It still only represents a change in the aspects of the character--a change effected by something other than itself. By something other than the representation of the change.

Your character now knows how to make potions or has a bonus to a particular skill--well; we'll call that a Brew Potion feat or a Skill Focus feat and we'll say that the new ability has this or that limitations, but to suggest that, because it has a name or a particular form, that the change is then caused by its name or by its form, while fine for talking about the change in an ordinary way, is completely unacceptable for determining how the change takes place under the rules.
 

turbo said:
The +2 modifier is not an effect of the strength score. God.
My reasoning is that you only get the +2 effect when you have the appropriate Strength score, not the other way around. The +2 modifier is one of the effects of being that strong.

The +2 modifier is just another way of representing one aspect of what a 15 strength score is.
Yes, exactly: One aspect of the Strength score. One of its effects.

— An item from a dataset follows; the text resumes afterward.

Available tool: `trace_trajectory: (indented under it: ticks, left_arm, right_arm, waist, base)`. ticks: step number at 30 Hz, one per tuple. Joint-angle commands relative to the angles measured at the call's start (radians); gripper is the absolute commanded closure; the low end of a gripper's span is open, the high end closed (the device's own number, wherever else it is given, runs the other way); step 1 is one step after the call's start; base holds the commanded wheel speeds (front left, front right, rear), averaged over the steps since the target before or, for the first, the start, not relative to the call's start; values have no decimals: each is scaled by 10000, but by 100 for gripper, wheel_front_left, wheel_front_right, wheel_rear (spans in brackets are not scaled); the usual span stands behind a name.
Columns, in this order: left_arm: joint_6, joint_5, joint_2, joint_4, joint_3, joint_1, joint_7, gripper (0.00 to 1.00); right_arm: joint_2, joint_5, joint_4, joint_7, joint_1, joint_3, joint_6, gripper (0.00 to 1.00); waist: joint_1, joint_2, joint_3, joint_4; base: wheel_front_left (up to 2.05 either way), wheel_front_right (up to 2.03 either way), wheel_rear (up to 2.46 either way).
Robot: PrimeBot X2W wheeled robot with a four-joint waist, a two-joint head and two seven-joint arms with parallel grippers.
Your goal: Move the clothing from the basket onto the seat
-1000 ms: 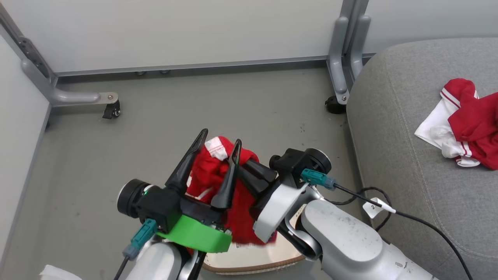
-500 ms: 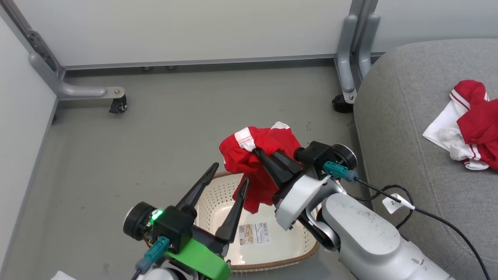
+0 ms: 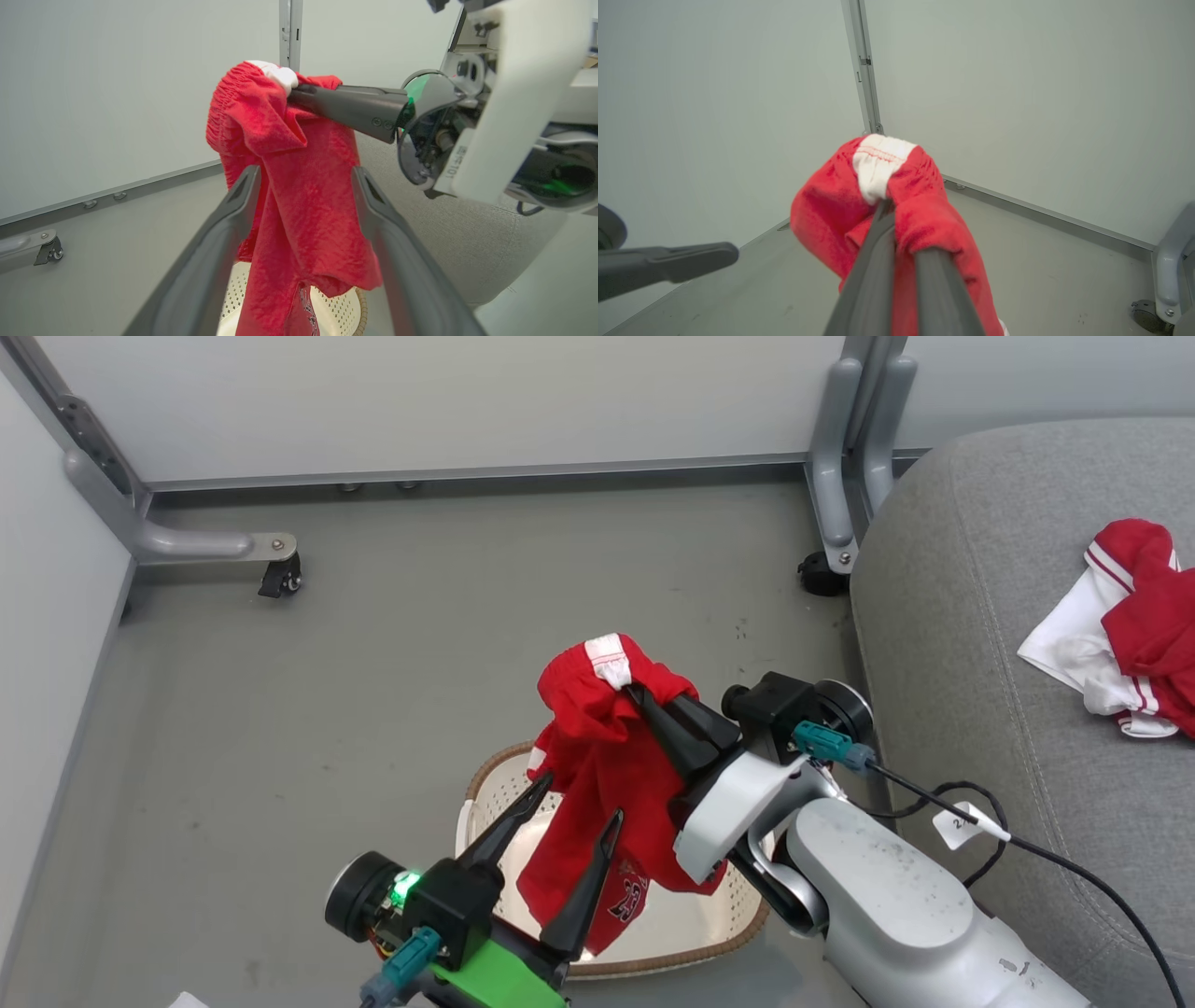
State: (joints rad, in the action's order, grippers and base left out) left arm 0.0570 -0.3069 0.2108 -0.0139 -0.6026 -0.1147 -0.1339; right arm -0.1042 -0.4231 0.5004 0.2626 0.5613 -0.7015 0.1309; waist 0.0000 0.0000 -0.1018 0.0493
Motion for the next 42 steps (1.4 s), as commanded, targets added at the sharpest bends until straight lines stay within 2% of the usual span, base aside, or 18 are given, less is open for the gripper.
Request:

Yes; in plain English, we say that the score gives the bonus, but, mechanically, that's not what happens: you don't cast your strength to get the score; you don't ask your strength to provide the score. The score and its bonus are just different representations of the same thing.
Actually, yes, you do "ask" your Strength score to provide the bonus. Without the appropriate Strength, you do not gain the bonus; you would not say it the other way around, nor is it logical to think of it that way.

To suggest otherwise is to claim, for example, that a function causes its curve.
No, it is to claim, for example, that an Attribute causes an Effect.

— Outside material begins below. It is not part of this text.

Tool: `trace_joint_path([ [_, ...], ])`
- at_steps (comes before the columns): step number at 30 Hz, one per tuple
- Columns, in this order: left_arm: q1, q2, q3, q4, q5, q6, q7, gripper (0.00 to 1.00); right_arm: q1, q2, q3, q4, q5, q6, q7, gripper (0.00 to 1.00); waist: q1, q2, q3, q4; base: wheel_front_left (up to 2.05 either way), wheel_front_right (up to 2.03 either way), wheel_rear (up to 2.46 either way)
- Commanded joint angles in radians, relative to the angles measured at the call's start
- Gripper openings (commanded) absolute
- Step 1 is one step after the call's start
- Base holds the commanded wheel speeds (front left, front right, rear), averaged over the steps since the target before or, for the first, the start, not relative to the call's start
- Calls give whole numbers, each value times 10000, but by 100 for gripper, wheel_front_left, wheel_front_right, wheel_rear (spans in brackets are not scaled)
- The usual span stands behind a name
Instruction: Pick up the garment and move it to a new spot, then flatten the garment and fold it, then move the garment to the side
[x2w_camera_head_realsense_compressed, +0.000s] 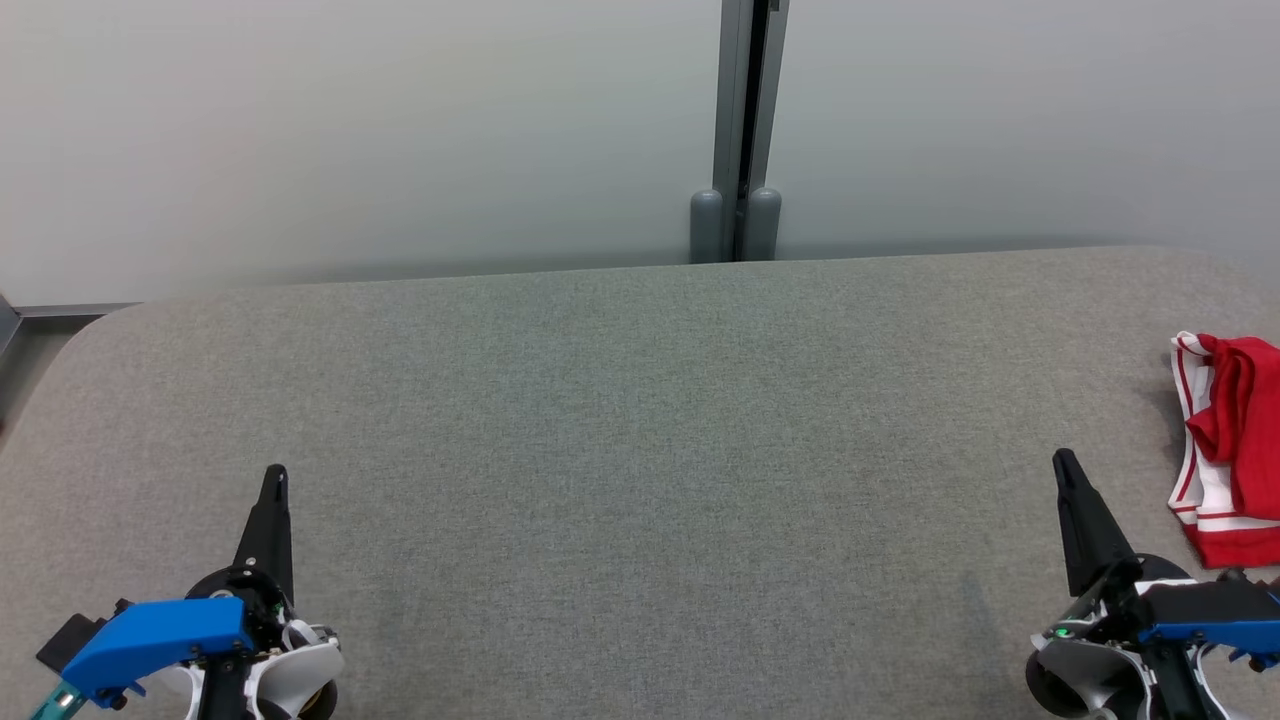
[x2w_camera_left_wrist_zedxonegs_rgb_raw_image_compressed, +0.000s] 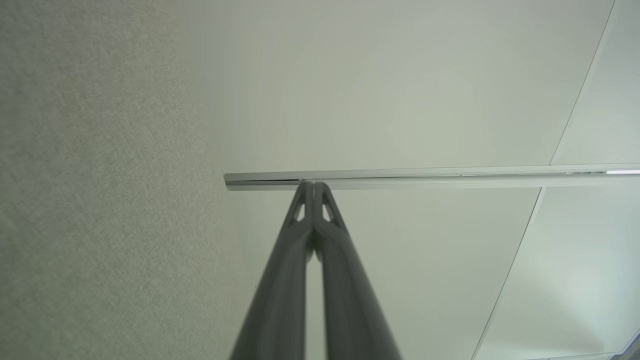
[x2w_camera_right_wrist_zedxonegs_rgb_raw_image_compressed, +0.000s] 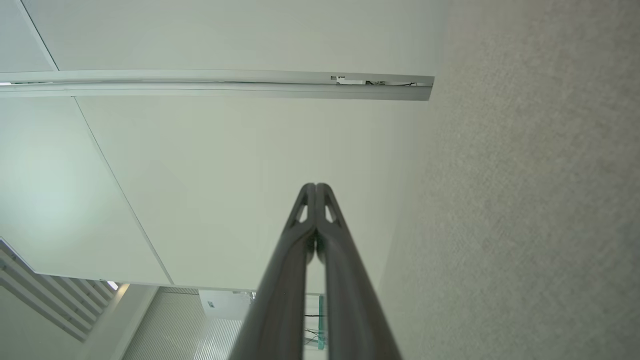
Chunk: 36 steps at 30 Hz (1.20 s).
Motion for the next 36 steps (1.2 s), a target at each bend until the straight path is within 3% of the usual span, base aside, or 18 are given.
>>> trace_joint_path([
  [1, -135, 12, 37, -66, -143, -107, 59, 0, 134, -40, -35, -63, 175, 4, 60, 0, 0, 0, -1, 2, 0, 0, 0],
  [36, -123, 10, 33, -61, -128, -84, 57, 0, 130, -40, -30, -58, 146, 4, 54, 0, 0, 0, -1, 2, 0, 0, 0],
])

Similarly, no one burns an offering of a feat-slot to a feat-spirit to receive a feat-effect in return.
I have no idea what that would look like. :p

As part of level-gain, a character has the option of changing his aspects. The term 'feat' just refers to and codifies this change.
Yes! Everything is "codified." However, a feat is not its effect.

So, by taking Improved Initiative, it becomes an aspect of the character that he has a +4 to his initiative. He doesn't cast Improved Initiative on himself to receive the effect of the bonus.
If I grew a pair of wings, I could fly. However, I do not grow the effect of flight--that is the effect granted by the wings.

No; he changes his abilities as a result of gaining in level. The changes are an effect of leveling up, and we call these changes feats.

The mistake, the huge and maddening mistake, is to regard the feats themselves as the source of the change they represent.
But this is a game, with mathematical mechanics. The feats are the source of their effects.

It's like saying that the word 'aging' causes people to grow old. Or that numbers cause things to add up.
Nah. It's more like saying aging is an effect of the passage of time, or that reaching the wrong conclusion is the effect of jumping the wrong way.

Normally, this doesn't make any bit of difference: the reification of the feat has no consequences.

But in this case mistaking the representation for the thing itself confuses things terribly and results in absurdity. Pretending that feats generously divest themselves of their benefits at the petition of the characters is fine for ordinary language, but to try to apply that as a description of how the pieces of the game fit together is pure superstition.
Not being spiritual myself, I'm not sure what that means.

That's why I like easily defined things. ;)
 

One aspect of the Strength score. One of its effects


They're not even close to being synonyms:


Aspect: a characteristic to be considered

effect: a phenomenon that follows and is caused by some previous
phenomenon;


My reasoning is that you only get the +2 effect when you have the appropriate Strength score, not the other way around. The +2 modifier is one of the effects of being that strong.

Your reasoning is wrong: if I tell you that a character has a +2 ability bonus, it means that he has a 14 or 15 in that ability. There's a correlation between the two representations, but this does not constitute a causal relationship. The +2 ability bonus and the 14-15 ability score are just two representations of the character's inherent strength.

There is no "getting" of the bonus, in other words. There's only how we describe the same amount of strength in different contexts.

Without the appropriate Strength, you do not gain the bonus; you would not say it the other way around, nor is it logical to think of it that way.

Incorrect. Having that strength score is the same thing as having the bonus. You don't 'gain' or 'get' the bonus. You already have it when you have that score.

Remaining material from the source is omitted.